Data provided section start

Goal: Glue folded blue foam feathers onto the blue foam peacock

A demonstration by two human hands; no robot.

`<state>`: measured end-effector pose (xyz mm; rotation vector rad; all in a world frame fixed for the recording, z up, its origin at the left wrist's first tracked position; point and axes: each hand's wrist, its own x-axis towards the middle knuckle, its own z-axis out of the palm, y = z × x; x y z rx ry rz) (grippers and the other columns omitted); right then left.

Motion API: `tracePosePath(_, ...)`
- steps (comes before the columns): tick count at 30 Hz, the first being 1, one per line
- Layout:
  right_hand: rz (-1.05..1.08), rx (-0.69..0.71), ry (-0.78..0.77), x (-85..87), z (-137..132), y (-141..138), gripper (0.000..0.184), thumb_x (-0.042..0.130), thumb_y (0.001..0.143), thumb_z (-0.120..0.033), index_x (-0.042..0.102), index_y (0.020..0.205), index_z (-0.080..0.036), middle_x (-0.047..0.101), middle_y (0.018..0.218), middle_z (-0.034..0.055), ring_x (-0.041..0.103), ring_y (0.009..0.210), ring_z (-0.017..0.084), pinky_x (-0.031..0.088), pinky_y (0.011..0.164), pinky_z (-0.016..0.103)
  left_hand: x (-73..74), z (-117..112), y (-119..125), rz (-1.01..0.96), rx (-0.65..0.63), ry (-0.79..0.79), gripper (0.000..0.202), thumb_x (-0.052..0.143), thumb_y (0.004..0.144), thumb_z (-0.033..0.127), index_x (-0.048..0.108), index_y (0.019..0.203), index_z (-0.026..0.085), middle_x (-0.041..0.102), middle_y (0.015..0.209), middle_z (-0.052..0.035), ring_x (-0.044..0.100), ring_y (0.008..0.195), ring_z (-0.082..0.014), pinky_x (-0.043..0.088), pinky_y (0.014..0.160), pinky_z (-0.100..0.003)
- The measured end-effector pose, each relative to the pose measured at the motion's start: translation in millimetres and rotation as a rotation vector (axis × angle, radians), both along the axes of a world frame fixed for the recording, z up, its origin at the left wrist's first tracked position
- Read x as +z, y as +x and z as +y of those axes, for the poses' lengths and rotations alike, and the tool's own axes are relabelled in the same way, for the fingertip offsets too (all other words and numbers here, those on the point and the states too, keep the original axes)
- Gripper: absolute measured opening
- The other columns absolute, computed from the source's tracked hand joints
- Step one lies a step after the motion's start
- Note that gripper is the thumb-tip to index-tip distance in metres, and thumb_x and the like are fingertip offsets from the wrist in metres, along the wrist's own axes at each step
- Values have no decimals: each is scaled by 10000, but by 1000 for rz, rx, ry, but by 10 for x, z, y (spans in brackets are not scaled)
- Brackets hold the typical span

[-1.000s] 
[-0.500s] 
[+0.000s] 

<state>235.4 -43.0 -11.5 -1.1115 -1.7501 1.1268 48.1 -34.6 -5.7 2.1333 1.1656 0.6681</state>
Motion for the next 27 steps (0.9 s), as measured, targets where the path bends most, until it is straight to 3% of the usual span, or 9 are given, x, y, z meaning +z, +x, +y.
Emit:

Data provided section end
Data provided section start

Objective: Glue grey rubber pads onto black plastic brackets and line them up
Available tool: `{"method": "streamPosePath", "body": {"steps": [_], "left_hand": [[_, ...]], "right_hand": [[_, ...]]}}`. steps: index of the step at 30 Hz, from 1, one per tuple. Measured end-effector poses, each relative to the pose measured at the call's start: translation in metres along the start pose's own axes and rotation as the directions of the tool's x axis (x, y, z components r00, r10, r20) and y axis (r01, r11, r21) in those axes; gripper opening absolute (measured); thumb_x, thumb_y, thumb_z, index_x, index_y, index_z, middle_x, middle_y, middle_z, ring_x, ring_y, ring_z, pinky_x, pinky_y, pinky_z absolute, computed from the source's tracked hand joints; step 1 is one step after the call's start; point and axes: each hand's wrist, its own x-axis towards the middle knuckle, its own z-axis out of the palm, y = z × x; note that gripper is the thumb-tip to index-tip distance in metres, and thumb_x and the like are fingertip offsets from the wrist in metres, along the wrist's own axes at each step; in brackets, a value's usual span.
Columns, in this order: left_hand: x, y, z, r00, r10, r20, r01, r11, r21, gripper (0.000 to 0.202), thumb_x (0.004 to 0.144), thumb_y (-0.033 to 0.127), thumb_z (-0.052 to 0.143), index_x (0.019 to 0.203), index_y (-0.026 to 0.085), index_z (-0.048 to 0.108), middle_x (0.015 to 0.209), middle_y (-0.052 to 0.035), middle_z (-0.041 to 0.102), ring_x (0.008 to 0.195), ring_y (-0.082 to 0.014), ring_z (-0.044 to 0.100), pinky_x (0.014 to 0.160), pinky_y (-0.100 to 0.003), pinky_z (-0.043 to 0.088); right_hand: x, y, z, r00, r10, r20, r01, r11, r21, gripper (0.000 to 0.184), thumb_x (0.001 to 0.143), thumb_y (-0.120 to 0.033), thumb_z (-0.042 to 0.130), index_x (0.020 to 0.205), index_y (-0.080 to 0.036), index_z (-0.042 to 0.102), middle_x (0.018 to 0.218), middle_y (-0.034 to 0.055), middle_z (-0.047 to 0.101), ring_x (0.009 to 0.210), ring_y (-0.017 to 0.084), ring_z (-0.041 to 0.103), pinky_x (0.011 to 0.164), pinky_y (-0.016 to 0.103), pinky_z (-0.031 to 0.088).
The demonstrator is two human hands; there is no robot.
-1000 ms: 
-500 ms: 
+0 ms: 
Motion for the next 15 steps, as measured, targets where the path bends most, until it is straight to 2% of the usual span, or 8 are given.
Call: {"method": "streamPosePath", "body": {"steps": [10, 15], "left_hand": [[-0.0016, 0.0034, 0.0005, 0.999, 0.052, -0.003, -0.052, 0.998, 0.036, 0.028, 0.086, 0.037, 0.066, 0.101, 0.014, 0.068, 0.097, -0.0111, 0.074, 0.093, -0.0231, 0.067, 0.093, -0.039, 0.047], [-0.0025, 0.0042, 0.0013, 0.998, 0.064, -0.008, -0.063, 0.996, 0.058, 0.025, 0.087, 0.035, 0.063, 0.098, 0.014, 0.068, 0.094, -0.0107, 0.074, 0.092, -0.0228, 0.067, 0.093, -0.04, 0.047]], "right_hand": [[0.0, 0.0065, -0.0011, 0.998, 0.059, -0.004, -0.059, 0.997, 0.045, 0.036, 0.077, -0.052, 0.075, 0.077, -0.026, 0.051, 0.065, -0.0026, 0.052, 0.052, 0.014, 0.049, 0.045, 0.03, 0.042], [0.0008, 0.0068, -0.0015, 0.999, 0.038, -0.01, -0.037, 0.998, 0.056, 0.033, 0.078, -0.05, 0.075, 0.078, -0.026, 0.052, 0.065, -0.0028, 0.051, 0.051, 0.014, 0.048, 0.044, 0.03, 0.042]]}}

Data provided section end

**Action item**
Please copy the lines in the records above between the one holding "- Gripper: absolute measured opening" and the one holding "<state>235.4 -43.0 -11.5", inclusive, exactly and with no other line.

**Answer to this exercise**
- Gripper: absolute measured opening
- The other columns absolute, computed from the source's tracked hand joints
- Step one lies a step after the motion's start
- Note that gripper is the thumb-tip to index-tip distance in metres, and thumb_x and the like are fingertip offsets from the wrist in metres, along the wrist's own axes at each step
- Values have no decimals: each is scaled by 10000, but by 1000 for rz, rx, ry, but by 10 for x, z, y (spans in brackets are not scaled)
- Brackets hold the typical span

[-1.000s] 
[-0.500s] 
[+0.000s] 

<state>235.4 -43.0 -11.5 -1.1115 -1.7501 1.1268 48.1 -34.6 -5.7 2.1333 1.1656 0.6681</state>

With this output, the exercise is done.